_Your objective_
Return, from the listing below, every line that includes "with".

_Provided material_
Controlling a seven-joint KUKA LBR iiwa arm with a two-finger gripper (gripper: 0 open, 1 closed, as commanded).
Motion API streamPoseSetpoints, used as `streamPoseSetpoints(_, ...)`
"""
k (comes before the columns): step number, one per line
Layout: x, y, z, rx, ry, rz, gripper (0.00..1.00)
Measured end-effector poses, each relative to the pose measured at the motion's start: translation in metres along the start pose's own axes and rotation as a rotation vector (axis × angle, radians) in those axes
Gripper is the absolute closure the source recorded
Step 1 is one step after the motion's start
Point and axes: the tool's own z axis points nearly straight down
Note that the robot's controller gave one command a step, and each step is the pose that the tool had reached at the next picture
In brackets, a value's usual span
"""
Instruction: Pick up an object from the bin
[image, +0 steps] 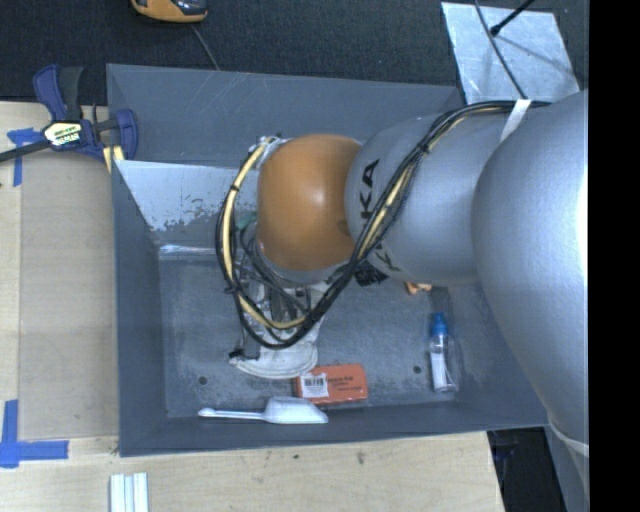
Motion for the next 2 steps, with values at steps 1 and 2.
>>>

_Problem solution_
Controlling a seven-joint KUKA LBR iiwa arm with a two-finger gripper (gripper: 0 open, 1 closed, as commanded).
Motion for the next 2 steps, with values at steps 1 and 2.

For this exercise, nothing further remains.